§ **Data records**:
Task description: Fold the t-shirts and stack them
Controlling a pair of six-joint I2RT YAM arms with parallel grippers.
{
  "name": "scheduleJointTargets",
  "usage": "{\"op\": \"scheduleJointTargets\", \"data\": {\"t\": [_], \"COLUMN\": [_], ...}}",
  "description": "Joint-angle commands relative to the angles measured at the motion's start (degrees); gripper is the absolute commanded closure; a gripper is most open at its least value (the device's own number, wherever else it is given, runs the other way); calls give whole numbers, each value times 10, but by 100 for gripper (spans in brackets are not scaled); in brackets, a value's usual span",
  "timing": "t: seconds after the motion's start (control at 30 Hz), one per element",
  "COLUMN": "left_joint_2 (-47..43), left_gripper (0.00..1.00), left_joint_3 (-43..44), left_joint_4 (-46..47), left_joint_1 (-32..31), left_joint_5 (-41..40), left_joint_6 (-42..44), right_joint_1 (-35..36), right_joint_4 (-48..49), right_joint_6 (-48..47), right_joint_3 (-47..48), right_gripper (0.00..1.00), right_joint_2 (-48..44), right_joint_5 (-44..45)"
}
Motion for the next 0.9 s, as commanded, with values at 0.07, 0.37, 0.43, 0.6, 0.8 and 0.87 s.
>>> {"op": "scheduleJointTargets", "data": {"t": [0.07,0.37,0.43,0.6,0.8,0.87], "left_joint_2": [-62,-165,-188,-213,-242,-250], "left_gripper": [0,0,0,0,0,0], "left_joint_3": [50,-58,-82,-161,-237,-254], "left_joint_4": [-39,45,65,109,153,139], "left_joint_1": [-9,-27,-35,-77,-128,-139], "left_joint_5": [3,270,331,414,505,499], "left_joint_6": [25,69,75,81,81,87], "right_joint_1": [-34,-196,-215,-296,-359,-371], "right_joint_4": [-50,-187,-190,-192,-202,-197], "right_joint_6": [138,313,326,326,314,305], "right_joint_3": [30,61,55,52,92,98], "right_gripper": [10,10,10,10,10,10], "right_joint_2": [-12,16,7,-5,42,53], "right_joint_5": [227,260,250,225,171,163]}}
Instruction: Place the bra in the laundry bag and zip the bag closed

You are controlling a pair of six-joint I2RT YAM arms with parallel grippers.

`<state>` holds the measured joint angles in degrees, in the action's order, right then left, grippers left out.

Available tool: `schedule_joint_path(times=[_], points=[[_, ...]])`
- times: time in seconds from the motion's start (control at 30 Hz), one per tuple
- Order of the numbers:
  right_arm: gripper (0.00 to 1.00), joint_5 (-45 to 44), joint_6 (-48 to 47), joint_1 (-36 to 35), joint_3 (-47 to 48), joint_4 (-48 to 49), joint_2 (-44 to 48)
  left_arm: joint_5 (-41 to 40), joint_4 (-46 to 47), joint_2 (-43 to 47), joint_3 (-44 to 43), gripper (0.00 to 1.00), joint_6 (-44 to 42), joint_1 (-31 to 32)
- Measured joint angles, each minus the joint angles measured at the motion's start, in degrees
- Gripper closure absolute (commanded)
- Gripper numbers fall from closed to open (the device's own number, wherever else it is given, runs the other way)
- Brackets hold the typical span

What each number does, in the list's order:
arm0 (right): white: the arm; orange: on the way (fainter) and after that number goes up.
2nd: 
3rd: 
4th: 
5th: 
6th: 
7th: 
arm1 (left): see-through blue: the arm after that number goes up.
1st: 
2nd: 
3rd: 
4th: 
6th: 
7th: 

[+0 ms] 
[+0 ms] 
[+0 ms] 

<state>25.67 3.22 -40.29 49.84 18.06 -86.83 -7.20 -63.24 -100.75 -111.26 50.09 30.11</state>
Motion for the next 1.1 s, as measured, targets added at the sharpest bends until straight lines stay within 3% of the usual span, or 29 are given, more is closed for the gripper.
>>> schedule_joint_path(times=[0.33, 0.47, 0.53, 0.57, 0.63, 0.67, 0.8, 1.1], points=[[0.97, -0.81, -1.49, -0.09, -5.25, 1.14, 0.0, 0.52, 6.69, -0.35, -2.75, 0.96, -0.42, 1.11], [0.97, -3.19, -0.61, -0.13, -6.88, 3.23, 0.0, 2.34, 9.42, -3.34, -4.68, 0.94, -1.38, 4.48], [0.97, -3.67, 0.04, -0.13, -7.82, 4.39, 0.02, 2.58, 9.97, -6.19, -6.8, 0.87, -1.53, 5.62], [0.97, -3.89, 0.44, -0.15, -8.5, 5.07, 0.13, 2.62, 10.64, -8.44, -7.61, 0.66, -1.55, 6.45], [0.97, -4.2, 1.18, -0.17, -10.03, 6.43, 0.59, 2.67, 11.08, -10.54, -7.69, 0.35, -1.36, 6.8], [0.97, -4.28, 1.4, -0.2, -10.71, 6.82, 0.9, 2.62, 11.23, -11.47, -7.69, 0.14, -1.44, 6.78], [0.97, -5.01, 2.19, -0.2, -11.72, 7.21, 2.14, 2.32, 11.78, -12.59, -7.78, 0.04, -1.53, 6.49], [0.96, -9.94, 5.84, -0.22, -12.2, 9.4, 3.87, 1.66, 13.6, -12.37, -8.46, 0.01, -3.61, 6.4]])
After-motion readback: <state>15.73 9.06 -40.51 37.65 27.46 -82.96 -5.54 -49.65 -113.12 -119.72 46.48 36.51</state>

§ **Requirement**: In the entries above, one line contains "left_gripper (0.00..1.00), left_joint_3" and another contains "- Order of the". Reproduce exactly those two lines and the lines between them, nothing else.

§ **Answer section**:
  "COLUMN": "left_joint_2 (-47..43), left_gripper (0.00..1.00), left_joint_3 (-43..44), left_joint_4 (-46..47), left_joint_1 (-32..31), left_joint_5 (-41..40), left_joint_6 (-42..44), right_joint_1 (-35..36), right_joint_4 (-48..49), right_joint_6 (-48..47), right_joint_3 (-47..48), right_gripper (0.00..1.00), right_joint_2 (-48..44), right_joint_5 (-44..45)"
}
Motion for the next 0.9 s, as commanded, with values at 0.07, 0.37, 0.43, 0.6, 0.8 and 0.87 s.
>>> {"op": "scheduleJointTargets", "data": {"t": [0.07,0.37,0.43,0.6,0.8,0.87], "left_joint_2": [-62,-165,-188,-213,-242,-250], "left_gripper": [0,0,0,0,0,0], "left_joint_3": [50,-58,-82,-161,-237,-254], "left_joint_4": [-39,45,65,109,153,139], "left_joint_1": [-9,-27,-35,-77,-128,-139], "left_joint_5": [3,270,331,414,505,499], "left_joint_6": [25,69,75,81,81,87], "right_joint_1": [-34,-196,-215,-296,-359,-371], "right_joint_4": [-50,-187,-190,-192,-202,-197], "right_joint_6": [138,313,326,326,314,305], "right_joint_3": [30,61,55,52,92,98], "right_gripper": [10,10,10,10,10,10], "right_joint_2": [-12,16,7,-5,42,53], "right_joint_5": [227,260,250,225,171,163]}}
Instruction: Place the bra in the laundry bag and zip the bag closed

You are controlling a pair of six-joint I2RT YAM arms with parallel grippers.

`<state>` holds the measured joint angles in degrees, in the action's order, right then left, grippers left out.

Available tool: `schedule_joint_path(times=[_], points=[[_, ...]])`
- times: time in seconds from the motion's start (control at 30 Hz), one per tuple
- Order of the numbers:

That completes the response.